> **Task objective**: Using the data below, return word for word every line from the one holding "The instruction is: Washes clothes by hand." down to the one holding "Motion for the". Leave pictures out.
---
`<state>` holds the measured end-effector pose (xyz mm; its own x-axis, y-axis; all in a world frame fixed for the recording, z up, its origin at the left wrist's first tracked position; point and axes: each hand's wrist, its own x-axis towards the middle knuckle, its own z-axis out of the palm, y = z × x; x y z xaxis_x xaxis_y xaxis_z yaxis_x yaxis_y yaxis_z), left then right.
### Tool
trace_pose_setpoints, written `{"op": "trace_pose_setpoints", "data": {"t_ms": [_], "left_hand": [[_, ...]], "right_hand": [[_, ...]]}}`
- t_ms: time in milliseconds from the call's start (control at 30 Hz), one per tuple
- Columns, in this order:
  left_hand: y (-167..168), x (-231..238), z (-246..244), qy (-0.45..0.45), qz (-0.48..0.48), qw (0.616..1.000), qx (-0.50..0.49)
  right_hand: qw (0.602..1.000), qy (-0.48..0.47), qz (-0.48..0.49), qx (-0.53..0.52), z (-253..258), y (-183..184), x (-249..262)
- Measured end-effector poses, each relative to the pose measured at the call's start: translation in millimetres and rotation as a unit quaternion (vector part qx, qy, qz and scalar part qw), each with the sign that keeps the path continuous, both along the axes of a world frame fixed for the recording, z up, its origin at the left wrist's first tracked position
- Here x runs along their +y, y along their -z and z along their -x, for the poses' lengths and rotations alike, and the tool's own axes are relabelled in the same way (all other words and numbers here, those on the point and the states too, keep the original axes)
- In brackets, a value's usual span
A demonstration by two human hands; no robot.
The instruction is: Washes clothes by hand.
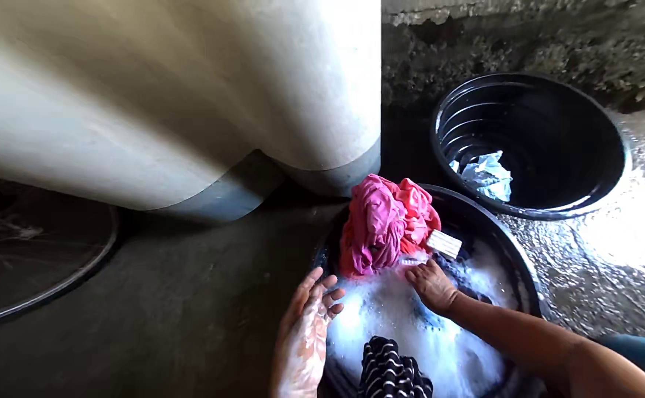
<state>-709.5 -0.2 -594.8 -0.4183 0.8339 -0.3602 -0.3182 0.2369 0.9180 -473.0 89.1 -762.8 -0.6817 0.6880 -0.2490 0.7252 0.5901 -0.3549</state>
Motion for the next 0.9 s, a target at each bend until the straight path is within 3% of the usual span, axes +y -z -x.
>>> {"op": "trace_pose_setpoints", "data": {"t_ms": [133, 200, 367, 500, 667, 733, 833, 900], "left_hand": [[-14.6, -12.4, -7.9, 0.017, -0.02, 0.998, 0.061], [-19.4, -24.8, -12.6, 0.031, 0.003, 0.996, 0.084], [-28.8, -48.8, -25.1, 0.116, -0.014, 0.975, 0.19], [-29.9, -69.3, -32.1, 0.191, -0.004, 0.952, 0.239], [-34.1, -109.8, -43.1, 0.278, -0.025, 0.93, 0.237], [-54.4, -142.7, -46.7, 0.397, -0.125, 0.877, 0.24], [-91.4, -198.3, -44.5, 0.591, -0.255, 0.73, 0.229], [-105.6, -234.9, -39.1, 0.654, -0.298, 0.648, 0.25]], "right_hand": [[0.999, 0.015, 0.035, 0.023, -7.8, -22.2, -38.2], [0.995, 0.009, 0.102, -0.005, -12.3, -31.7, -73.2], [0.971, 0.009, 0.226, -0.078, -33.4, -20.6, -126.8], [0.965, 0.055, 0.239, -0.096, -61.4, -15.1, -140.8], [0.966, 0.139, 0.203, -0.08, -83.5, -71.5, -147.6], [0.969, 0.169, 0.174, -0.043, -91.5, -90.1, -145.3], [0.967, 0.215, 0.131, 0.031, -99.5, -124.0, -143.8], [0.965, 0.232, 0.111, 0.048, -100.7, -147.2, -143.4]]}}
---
> **Answer below**:
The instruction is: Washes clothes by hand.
<state>-709.5 -0.2 -594.8 -0.4183 0.8339 -0.3602 -0.3182 0.2369 0.9180 -473.0 89.1 -762.8 -0.6817 0.6880 -0.2490 0.7252 0.5901 -0.3549</state>
Motion for the next 0.9 s, a target at each bend until the straight path is within 3% of the usual span, axes +y -z -x.

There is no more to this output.